Importing spatial data files using sf

library(tidyverse)
library(sf)
library(here)

options(digits = 3)
set.seed(1234)
theme_set(theme_minimal())

Rather than storing spatial data as raster image files which are not easily modifiable, we can instead store spatial data as vector files. Vector files store the underlying geographical features (e.g. points, lines, polygons) as numerical data which software such as R can import and use to draw a map.

There are many popular file formats for storing spatial data. Here we will look at two common file types, shapefiles and GeoJSON.

Shapefile

Shapefiles are a commonly supported file type for spatial data dating back to the early 1990s. Proprietary software for geographic information systems (GIS) such as ArcGIS pioneered this format and helps maintain its continued usage. A shapefile encodes points, lines, and polygons in geographic space, and is actually a set of files. Shapefiles appear with a .shp extension, sometimes with accompanying files ending in .dbf and .prj.
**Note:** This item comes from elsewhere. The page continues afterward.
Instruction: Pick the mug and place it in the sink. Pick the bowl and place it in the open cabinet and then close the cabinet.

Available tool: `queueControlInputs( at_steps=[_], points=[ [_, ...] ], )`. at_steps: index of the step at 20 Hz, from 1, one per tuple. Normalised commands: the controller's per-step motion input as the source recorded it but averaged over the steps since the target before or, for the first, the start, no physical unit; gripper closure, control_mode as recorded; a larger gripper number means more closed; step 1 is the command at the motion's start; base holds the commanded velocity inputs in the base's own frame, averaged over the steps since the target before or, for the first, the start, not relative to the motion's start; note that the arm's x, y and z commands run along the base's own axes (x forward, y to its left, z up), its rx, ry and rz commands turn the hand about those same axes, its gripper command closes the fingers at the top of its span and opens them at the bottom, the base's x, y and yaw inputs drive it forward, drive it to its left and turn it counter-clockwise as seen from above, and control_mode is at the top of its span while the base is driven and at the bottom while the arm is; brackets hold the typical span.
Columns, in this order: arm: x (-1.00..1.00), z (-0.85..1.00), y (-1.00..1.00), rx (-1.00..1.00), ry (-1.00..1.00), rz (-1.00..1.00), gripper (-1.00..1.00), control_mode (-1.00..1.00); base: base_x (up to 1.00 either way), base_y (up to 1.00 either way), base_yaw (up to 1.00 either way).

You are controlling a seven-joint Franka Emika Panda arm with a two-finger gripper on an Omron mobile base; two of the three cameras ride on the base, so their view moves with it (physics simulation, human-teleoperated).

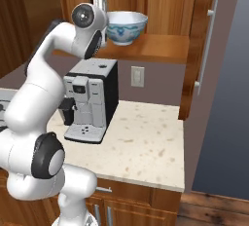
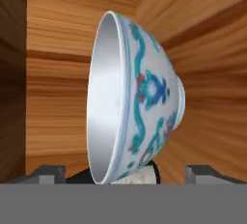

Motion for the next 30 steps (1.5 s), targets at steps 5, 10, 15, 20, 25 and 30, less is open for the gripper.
queueControlInputs(
  at_steps=[5,10,15,20,25,30],
  points=[
    [-0.42,0.18,0.06,-0.11,-0.18,0.13,-1.0,-1.0,0.0,0.0,0.0],
    [-0.88,0.15,-0.01,0.02,-0.02,0.06,-1.0,-1.0,0.0,0.0,0.0],
    [-0.93,0.06,0.0,0.0,0.0,0.0,-1.0,-1.0,0.0,0.0,0.0],
    [-0.82,0.11,0.05,0.0,0.0,0.0,-1.0,-1.0,0.0,0.0,0.0],
    [-0.97,0.01,0.04,0.0,0.0,0.0,-1.0,-1.0,0.0,0.0,0.0],
    [-0.93,0.0,0.01,0.0,0.0,0.0,-1.0,-1.0,0.0,0.0,0.0]
  ],
)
  • .shp stores the geographic coordinates of the geographic features (e.g. country, state, county)
  • .dbf stores data associated with the geographic features (e.g. unemployment rate, crime rates, percentage of votes cast for Donald Trump)
  • .prj stores information about the projection of the coordinates in the shapefile

When importing a shapefile, you need to ensure all the files are in the same folder. For example, here is the structure of the Census Bureau’s 2013 state boundaries shapefile:

## -- cb_2013_us_county_20m.dbf
## -- cb_2013_us_county_20m.prj
## -- cb_2013_us_county_20m.shp
## -- cb_2013_us_county_20m.shp.iso.xml
## -- cb_2013_us_county_20m.shp.xml
## -- cb_2013_us_county_20m.shx
## -- county_20m.ea.iso.xml

This is the complete shapefile. If any of these files are missing, you will get an error importing your shapefile:

## Error in CPL_read_ogr(dsn, layer, query, as.character(options), quiet, : Open failed.

GeoJSON

GeoJSON is a newer format for encoding a variety of geographical data structures using the JavaScript Object Notation (JSON) file format. JSON formatted data is frequently used in web development and services. We will explore it in more detail when we get to collecting data from the web. An example of a GeoJSON file is below:

{
  "type": "Feature",
  "geometry": {
    "type": "Point",
    "coordinates": [125.6, 10.1]
  },
  "properties": {
    "name": "Dinagat Islands"
  }
}

GeoJSON files are plain text files and can contain many different types of geometric features.

Simple features

There are a crap ton of packages for R that allow you to interact with shapefiles and spatial data. Here we will focus on a modern package for reading and transforming spatial data in a tidy format.

Artwork by @allisonhorst
Artwork by @allisonhorst

Simple features or simple feature access refers to a formal standard that describes how objects in the real world can be represented in computers, with emphasis on the spatial geometry of these objects. It also describes how such objects can be stored in and retrieved from databases, and which geometrical operations should be defined for them.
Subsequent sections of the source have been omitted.